Entities
Entities are the named AI components in your stack—models, tools, agents, guardrails, or any custom type. We map raw span data to these names so traces, conversations, and charts use language your team understands.
Why use Entities
- Clarity: Instantly see which model or tool handled a request and what it returned.
- Speed: Filter traces by entity to spot regressions or failed tools faster.
- Auditability: Prove guardrails ran and keep conversation context reviewable.
- Consistency: One catalog you can import/export to keep staging and prod aligned.
1) Entity types
- Model (LLMs or other generators)
- Tool (search, calculator, API call, retrieval step)
- Agent (planner/orchestrator)
- Guardrail (PII, toxicity, policy checks)
- Embedding / Retriever / Evaluator (specialized roles)
- Custom (anything else—routers, middleware, vector DBs, etc.)

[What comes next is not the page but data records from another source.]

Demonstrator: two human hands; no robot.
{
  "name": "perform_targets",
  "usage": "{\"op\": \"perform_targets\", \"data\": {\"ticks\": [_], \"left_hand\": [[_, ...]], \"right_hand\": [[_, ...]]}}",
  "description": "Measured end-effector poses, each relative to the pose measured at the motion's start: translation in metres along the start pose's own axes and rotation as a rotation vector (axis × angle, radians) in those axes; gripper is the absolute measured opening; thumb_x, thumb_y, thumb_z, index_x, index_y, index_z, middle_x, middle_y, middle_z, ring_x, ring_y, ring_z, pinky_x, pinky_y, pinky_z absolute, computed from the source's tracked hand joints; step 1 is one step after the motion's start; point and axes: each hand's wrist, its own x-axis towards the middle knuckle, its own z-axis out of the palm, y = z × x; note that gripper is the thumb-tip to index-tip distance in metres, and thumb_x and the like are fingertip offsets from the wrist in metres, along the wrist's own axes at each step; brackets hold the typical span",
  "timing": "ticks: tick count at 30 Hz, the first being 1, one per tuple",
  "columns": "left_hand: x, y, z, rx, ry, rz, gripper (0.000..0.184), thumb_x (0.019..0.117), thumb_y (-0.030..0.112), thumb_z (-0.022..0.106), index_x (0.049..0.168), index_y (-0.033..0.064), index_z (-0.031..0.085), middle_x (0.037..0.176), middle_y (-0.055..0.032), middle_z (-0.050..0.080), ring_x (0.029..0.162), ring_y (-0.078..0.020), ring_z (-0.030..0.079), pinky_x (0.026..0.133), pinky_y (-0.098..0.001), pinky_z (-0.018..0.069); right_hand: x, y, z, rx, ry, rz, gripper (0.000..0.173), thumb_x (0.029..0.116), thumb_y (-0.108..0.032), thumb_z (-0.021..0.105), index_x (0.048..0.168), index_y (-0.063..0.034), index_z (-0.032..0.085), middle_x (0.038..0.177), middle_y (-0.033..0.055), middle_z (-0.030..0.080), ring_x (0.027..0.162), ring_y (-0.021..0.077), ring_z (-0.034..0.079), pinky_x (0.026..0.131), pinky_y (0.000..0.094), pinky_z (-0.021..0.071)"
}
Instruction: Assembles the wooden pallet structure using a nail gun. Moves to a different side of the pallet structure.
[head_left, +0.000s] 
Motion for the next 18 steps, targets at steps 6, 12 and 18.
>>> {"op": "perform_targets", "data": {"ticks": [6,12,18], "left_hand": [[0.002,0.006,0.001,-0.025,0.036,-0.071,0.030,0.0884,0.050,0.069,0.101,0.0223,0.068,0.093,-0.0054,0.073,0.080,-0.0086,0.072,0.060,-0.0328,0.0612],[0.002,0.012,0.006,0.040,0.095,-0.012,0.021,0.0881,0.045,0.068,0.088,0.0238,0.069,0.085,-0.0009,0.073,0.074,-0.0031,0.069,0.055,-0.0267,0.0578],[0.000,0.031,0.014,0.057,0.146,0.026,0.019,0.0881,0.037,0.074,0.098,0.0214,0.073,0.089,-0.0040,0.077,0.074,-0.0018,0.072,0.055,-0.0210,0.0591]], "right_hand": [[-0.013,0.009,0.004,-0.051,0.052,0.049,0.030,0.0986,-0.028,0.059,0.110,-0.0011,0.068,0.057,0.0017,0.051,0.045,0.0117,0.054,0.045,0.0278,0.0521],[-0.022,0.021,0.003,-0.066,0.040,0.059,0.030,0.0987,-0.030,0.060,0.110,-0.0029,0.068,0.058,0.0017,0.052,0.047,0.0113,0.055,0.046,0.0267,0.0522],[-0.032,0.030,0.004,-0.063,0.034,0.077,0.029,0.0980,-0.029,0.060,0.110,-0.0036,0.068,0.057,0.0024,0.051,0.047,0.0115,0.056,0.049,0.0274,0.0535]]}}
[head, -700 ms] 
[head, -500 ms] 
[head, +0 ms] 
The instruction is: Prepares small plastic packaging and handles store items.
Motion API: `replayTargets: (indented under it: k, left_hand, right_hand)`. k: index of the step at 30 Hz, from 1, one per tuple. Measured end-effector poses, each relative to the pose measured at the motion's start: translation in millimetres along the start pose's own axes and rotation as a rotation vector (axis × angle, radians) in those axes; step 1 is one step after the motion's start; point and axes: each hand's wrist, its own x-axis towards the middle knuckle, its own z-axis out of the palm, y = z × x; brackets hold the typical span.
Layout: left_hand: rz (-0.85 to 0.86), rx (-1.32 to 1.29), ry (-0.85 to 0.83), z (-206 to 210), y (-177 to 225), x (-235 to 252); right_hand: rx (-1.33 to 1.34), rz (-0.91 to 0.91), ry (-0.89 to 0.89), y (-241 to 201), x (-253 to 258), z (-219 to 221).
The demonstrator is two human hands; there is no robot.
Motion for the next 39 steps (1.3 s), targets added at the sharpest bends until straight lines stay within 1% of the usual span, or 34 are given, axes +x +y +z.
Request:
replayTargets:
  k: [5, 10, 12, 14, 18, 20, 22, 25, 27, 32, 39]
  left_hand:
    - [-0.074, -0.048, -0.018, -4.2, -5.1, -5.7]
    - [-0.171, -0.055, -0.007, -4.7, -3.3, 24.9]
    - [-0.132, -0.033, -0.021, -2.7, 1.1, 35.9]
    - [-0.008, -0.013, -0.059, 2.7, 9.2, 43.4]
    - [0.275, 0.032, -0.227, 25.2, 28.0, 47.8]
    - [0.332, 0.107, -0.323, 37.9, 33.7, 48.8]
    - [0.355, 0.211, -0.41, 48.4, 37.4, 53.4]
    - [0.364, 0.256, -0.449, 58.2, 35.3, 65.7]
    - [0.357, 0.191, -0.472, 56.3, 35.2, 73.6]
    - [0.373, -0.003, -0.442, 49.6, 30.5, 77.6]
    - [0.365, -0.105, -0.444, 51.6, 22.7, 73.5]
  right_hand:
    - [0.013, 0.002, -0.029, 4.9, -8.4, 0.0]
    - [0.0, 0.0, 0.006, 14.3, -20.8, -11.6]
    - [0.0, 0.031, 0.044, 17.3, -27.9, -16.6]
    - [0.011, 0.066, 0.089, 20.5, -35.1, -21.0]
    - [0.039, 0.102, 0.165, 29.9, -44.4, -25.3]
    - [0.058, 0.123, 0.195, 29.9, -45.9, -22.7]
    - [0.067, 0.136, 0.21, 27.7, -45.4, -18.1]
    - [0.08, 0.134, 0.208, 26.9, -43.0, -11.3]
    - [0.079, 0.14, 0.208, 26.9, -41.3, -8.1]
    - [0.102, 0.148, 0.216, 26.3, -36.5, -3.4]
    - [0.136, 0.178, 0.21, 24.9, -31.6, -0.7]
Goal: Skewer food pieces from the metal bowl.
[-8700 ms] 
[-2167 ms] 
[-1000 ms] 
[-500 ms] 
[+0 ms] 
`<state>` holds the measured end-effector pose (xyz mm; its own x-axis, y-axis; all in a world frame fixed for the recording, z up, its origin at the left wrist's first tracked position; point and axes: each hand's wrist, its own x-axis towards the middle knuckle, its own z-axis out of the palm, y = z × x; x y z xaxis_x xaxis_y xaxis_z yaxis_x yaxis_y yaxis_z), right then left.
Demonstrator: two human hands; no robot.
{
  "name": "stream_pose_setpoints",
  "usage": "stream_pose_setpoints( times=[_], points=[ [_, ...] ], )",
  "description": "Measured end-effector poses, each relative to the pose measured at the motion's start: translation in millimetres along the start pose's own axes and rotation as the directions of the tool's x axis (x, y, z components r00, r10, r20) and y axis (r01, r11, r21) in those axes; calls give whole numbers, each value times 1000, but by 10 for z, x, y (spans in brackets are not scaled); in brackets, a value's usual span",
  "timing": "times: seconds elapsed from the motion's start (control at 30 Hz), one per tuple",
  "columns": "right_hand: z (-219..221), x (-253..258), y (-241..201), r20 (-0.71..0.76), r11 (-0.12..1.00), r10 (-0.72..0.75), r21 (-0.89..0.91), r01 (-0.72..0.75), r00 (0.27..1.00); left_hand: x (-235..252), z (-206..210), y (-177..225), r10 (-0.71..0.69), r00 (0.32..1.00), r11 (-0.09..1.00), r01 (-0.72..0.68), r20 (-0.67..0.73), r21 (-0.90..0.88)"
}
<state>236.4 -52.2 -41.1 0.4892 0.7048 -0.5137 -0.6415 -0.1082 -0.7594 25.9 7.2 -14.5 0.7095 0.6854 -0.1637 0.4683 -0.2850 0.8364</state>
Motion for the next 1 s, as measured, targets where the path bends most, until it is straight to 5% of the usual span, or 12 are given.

Choose the closest fit; type controls default highlights and icons.
2) Matching logic
We recognize an entity by matching a span attribute against a rule you define.
- Attribute: the key in your span, e.g.,
gen_ai.request.model. - Rule: exact value or regex. First match wins, so order matters—put the most specific entities first.
Example
Attribute: gen_ai.request.model
Rule (regex): gpt-4.*
3) Highlights
Highlights are the top-level stats that surface on a span card so you don’t have to open the payload.
- Standard examples: latency, token count, error flag.
- Custom examples:
user.tier,retrieved_docs.count,guardrail.triggered.
Tips: promote only what speeds triage; keep the list short and meaningful.
4) Message reconstruction (models)
Turn raw span attributes into readable chat threads in both Trace view and Conversations.
What it shows
- In Trace view: the input history the model saw plus the model’s output for that span.
- In Conversations: stitches model spans across traces with the same session so you can replay the whole journey.
How it extracts messages
- Canonical: point to one attribute containing a JSON array of messages (role + content).
- Flat: provide patterns for role/content/tool fields in flattened attributes (e.g.,
msgs.0.role,msgs.0.content); matching indices are grouped into messages.
Quality-of-life behavior
- De-duplicates overlapping prefixes (if Span A has msgs 1–2 and Span B has 1–3, you see 1–3 once).
- Uses span timestamps to order messages; better clock sync → cleaner threads.
Benefits
- Non-technical reviewers can read conversations without digging into spans.
- Easier to debug missing context, hallucinations, or tool choices span by span.
5) Import / export
Export your entity catalog as YAML to back it up or import into another project (e.g., staging → prod).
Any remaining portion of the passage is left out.